Türk Halkının Unuttuğu LEYLA GENCER’i Dünya Devi GOOGLE
Unutmadı ve Doğum Gününü Türkiye’ye Özel DOODLE İle Kutladı.
Yanlış anlaşılmasını istemeyiz ama Türk Halkının unuttuğu
şeklinde giriş yapmamız ne yazıkki acı bir gerçek. Dünyaca tanınmış Türk Opera
Sanatçısı ve 20. Yüzyılın en önemli Sopranolarından sayılan Leyla Gencer için
kimdir, ne iş yapar, sanatçımıdır, değilmidir diye bir anket yapılmış olsa,
inanıyoruzki doğru yanıt verecek olanların sayısı yüzdeler oranına giremiyecek
kadar düşük olacaktır.
Gönül isterdiki Google’den önce Başkent Belediyesi yada iktidar
ilk adımı atsın, sanatçımız için böyle bir kutlamayı Google’den istesin,
ücretli yada ücretsiz, Google’de peki desin ve doğum gününü böyle bir Doodle
ile kutlasın.
Esas ismi Ayşe Leyla Çeyrekgil olan, orta sınıf bir ailenin kızı Gencer 10.Ekim.1928 tarihinde İstanbul/Polenezköy’de dünyaya gelmiştir.
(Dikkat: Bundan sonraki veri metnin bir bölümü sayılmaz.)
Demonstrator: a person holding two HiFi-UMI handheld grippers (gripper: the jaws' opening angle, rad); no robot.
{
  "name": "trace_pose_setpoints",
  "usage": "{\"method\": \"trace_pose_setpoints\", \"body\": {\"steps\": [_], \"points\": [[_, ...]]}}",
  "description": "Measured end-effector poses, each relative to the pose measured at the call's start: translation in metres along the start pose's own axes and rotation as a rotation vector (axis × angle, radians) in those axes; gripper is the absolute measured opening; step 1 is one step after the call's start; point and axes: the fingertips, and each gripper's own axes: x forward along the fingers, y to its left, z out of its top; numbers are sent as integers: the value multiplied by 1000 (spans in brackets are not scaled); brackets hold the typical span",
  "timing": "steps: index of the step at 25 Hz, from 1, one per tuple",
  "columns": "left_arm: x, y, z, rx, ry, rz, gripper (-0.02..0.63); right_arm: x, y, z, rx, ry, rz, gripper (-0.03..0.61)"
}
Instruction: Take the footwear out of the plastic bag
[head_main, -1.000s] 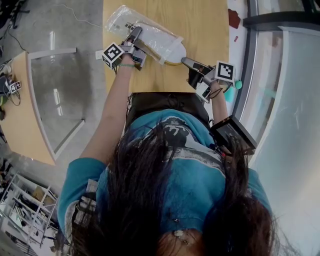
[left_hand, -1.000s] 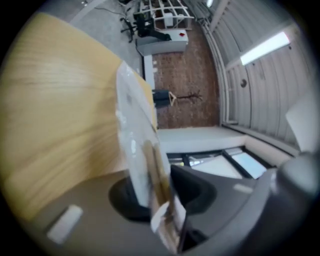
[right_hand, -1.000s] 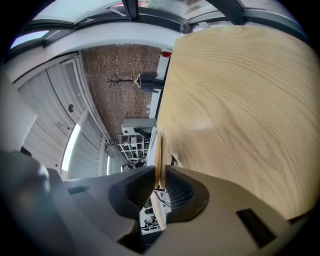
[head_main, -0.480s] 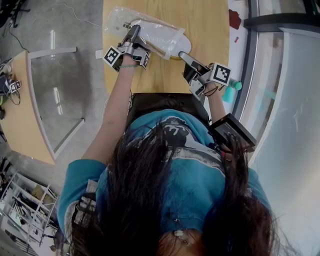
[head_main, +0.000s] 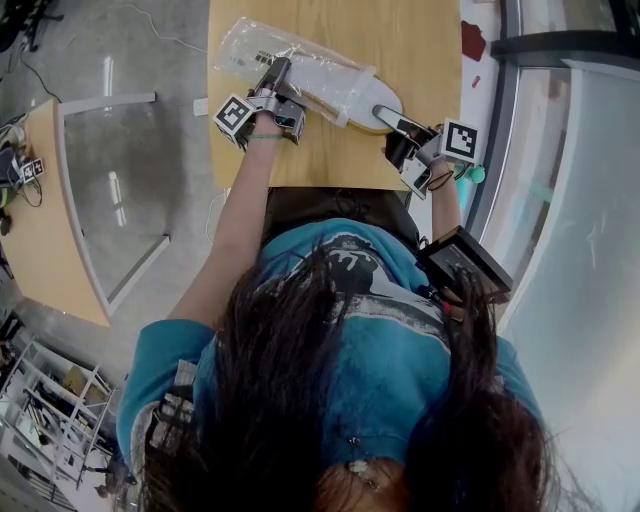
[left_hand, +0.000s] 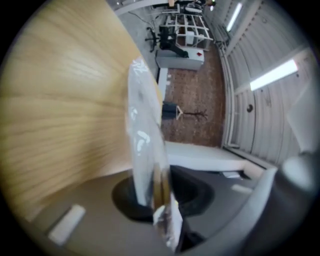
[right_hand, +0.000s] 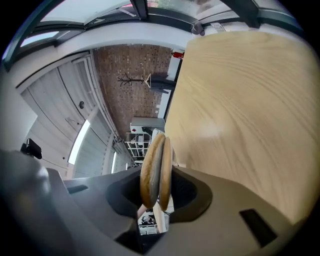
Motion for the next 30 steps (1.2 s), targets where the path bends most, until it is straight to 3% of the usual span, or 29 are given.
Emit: {"method": "trace_pose_setpoints", "body": {"steps": [2,3,6,10,16,20,24,30], "points": [[-4,5,17,7,-57,37,51,-17,4,3,-22,17,-24,104],[-6,8,28,15,-88,57,0,-28,4,7,-39,14,-42,104],[-9,17,48,38,-127,81,0,-63,5,23,-89,-34,-86,103],[-7,20,50,48,-146,92,0,-83,24,33,-169,-58,-88,101],[-7,25,61,46,-247,137,0,-117,46,50,-234,-116,-123,101],[-9,27,55,89,-255,190,0,-129,80,65,-255,-197,-8,100],[-10,41,44,68,-223,211,0,-93,100,64,-216,-208,134,100],[6,46,-3,61,-166,221,0,-46,82,46,-141,-136,125,100]]}}
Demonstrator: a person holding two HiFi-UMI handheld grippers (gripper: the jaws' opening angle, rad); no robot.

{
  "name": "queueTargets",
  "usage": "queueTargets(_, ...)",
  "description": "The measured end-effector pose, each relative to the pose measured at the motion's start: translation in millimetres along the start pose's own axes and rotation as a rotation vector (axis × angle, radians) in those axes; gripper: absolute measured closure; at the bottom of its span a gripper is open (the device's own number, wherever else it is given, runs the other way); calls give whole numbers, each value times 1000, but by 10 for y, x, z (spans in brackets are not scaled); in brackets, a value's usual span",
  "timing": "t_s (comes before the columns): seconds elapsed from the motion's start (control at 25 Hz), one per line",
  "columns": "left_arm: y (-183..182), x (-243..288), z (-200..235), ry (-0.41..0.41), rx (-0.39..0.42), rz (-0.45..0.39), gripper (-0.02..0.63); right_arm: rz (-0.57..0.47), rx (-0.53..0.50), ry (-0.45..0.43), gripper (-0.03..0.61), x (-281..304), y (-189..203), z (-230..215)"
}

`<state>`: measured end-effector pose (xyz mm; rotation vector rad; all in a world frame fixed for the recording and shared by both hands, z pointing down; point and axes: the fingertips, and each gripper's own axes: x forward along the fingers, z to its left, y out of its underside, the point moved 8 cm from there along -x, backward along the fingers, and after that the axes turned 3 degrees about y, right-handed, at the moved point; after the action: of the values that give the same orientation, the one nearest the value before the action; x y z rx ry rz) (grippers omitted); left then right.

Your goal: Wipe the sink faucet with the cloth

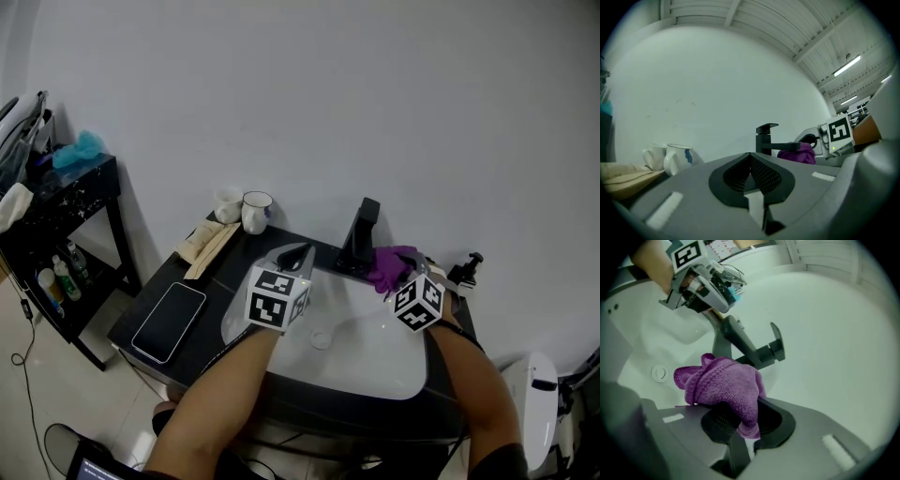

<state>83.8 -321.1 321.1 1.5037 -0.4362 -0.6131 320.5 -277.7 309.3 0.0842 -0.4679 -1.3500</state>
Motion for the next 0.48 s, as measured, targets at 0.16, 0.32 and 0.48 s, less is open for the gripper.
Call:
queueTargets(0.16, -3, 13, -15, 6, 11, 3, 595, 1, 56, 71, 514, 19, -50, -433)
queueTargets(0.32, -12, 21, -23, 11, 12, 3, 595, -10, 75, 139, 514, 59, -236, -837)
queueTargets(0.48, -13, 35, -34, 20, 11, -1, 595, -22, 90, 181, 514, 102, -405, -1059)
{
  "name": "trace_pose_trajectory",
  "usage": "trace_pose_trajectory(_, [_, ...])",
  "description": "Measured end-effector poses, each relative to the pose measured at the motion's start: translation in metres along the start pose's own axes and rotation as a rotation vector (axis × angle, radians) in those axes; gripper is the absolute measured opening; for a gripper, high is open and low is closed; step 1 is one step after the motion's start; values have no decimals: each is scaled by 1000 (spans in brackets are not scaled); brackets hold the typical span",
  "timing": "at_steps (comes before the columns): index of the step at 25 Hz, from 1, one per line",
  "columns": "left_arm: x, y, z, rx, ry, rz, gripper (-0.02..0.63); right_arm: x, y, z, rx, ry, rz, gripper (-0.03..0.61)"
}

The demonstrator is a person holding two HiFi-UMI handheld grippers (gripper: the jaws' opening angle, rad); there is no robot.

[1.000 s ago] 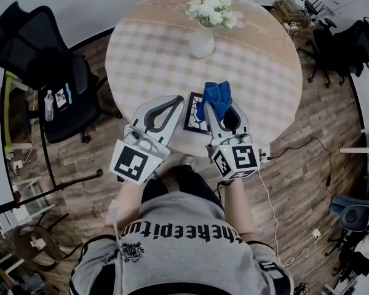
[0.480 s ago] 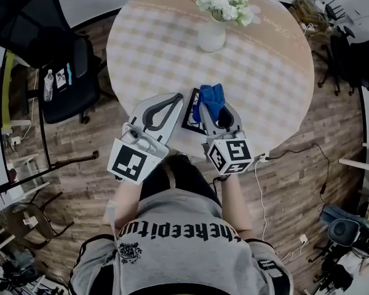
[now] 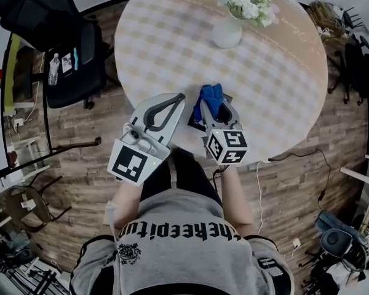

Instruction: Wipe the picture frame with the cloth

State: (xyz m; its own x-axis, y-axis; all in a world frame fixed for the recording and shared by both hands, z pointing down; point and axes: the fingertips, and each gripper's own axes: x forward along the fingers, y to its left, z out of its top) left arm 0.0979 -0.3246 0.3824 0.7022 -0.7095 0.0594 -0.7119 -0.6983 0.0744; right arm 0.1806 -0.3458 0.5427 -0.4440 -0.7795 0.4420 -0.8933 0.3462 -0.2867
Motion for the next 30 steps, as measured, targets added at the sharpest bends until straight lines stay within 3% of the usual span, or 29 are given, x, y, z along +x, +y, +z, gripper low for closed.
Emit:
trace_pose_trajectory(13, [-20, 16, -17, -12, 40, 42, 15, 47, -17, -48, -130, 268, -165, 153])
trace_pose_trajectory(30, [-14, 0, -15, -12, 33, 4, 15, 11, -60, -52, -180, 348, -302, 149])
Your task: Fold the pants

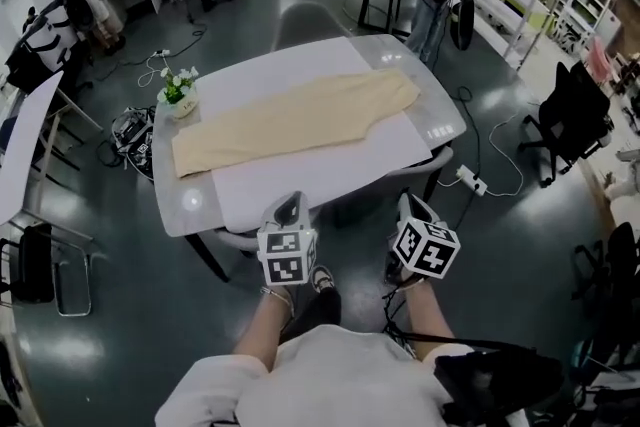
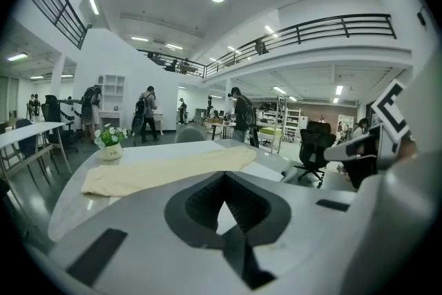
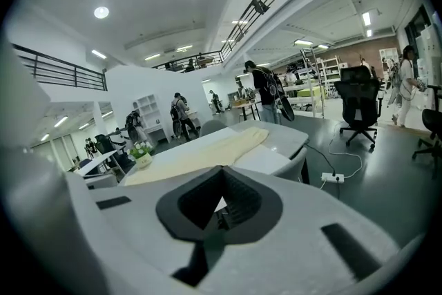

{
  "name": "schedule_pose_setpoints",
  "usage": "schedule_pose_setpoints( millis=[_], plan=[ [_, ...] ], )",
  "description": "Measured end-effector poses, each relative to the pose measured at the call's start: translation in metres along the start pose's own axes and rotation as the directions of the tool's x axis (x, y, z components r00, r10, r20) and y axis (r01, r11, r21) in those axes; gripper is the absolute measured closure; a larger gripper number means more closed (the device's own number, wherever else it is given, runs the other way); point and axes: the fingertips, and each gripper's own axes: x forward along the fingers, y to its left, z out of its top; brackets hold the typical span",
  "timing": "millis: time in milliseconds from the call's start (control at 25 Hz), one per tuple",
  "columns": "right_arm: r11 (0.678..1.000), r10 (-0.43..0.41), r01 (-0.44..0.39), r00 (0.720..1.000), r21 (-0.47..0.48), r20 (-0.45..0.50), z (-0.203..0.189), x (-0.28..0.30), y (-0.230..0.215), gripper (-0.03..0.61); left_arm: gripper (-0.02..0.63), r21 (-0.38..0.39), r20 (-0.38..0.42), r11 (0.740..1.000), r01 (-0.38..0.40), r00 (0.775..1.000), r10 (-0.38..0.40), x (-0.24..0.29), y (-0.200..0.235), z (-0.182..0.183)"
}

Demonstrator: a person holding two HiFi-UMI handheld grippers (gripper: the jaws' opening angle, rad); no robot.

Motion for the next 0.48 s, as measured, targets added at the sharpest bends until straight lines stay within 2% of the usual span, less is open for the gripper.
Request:
schedule_pose_setpoints(
  millis=[240, 480],
  plan=[
    [0.999, -0.006, 0.006, 1.0, -0.039, 0.008, 0.06, 0.075, -0.014, 0.586, 0.612, -0.029, 0.037, 0.999, 0.021, 0.999, -0.02, 0.089, 0.008, 0.048],
    [0.997, -0.011, 0.012, 1.0, -0.077, 0.004, 0.112, 0.152, -0.024, 0.586, 0.612, -0.069, 0.052, 0.998, 0.003, 0.999, 0.0, 0.173, 0.035, 0.087]
  ],
)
Babası Hasanzade İbrahim Bey (Cumhuriyetten sonra Çeygekgil soyadını almıştır) Annesi ise Lexanda Angela Minakovska’dır.
Baba İbrahim Bey Safranbolu’lu köklü Müslüman bir ailenin
oğlu, Anne Angela ise evlendikten sonra Atiye ismini alarak Müslüman olan
Polonya’lı Katolik bir ailenin kızıdır.
Ünlü modacı Cemil İpekçi’nin de teyzesi olan Leyla Gencer,
soy adını 1946 yılında evlendiği zamanın en varlıklı isimlerinden Bankacı
İbrahim Gencer’den almıştır.
Babası İbrahim Bey zaman içerisinde ticaret işlerini dahada
ilerletmiş, Ağabeyi Hüseyin Çeyrekgil ile birlikte çalışarak, İstanbul’un
varlıklı aileleri içine girmiş, uzun bir zaman içinde meşhur Lale Sineması’nı
işletmiş, çiftçilik, balıkçılık, nakliye işlerine el atmış, yine zamanın meşhur
Çubuklu Suyu’nun işletmesini üstlenmiş, bu çalışmaları sayesinde de Karaköy’de birkaç
hanın sahibi olmuştur.
Konservatuar Eğitimi :
Konservatuara devam ederken, Ankara Devlet Konservatuarı’nda
ders vermek için İtalya’dan gelen ünlü Soprano Giannina Arangi Lombardi ile
tanışır, Gencer’deki ses kalitesini fark eden Giannina onu Ankara’ya davet eder
ve özel öğrencisi olmasını ister.
Gencer’in dünyaya merhaba demesinin ilk adımı, İstanbul
Konservatuarı’nı bırakarak Ankara’ya gitmesiyle atılmış olur.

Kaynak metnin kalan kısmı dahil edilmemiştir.